Microcystin-LR (MC-LR) and microcystin-YR (MC-YR) are toxic monocyclic heptapeptides characterized by the presence of an unusual amino acid, (all-S,all-E)-3-amino-9-methoxy-2,6,8-trimethyl-10-phenyldeca-4,6-diene acid ADDA, in their structure. They are produced by some species of cyanobacteria, found in both freshwater and in the marine environment [1,2,3,4]. Cyanobacterial blooms are becoming more frequent, probably due to eutrophication and climate change. Microcystins (MCs) have been the cause of human and animal health problems and even death of patients [5,6,7]. As MCs present a serious hazard to human health, the World Health Organization (WHO) published a provisional guideline value for MC-LR in 0.001 mg/L of drinking water [8].

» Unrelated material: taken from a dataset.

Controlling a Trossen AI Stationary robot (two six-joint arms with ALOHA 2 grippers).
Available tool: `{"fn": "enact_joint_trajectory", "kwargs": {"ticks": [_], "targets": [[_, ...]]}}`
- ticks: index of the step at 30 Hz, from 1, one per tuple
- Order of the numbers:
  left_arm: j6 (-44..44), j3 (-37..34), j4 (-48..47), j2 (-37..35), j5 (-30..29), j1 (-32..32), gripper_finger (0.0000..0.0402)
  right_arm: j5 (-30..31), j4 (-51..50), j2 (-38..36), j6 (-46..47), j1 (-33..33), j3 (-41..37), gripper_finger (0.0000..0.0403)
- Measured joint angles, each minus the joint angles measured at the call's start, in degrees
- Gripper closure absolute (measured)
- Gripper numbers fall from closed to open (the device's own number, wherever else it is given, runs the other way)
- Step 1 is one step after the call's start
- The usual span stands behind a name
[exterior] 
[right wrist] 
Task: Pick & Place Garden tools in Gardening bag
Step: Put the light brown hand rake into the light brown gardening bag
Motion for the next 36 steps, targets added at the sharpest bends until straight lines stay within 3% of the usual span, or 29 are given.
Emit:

Following absorption, the uptake of MCs into the cells occurs via the specific bile acid carriers. These carriers are present in several cell types, especially in liver, ileum, kidney and brain [9,10,11,12]. They inhibit serine/threonine phosphatases (PP1 and PP2A) [13,14], increase formation of reactive oxygen species (ROS), induce DNA damage [15,16], interact with mitochondrial ATP synthesis [17] and bind to aldehyde dehydrogenase [18]. Microcystin LR inhibits redox complexes, thus inhibiting oxidative phosphorylation in the mitochondria from kidney, which can result in kidney injury [19].

The acute intoxication with MCs causes necrosis and apoptosis of hepatocytes and other cells [20], autophagy [21], collapse of actin filaments in hepatocytes [22,23], disorganization of the hepatic micro-architecture, breakdown of sinusoidal structures and pooling of blood in the liver [24,25,26]. It has been shown that chronic intoxication with MCs promotes liver tumor formation [27,28], induces kidney injury [29,30] and causes atrophy and fibrosis of the heart muscle [31,32]. Carcinogenesis and cytoskeleton disruption may also be due to the decrease of transcription levels of several cytoskeletal genes [33]. Histopathological findings in animals after chronic application of MCs revealed that kidneys were more affected than liver. This indicates a possible adaptation of liver to the chronic action of MCs [30]. Kidneys revealed different stages of chronic inflammation, degeneration and dilatation of tubules filled with homogenous eosinophilic material. Epithelial tubular cells underwent ballooning degeneration, apoptosis and necrosis [30]. These changes were similar to the changes in kidneys found in experiments in rats that survived a short period after being intoxicated with a high dose of MC-LR [34]. On kidney cell line, Vero-E6, it has been shown that autophagy is the initial cellular effect of MC-LR, followed by lysosome destabilization and impaired mitochondrial morphology and function [35].

Use of a non-invasive technique in toxicology, such as magnetic resonance (MR) imaging, offers the advantage of providing information, whilst maintaining the integrity of the various organs in the body and their natural physiological and biochemical environment [36,37,38,39,40]. In vivo visualization of kidney injury may thus offer an advantage when there is a need for a non-invasive and rapid method for the screening of the effects of potential nephrotoxins in chronic experiments.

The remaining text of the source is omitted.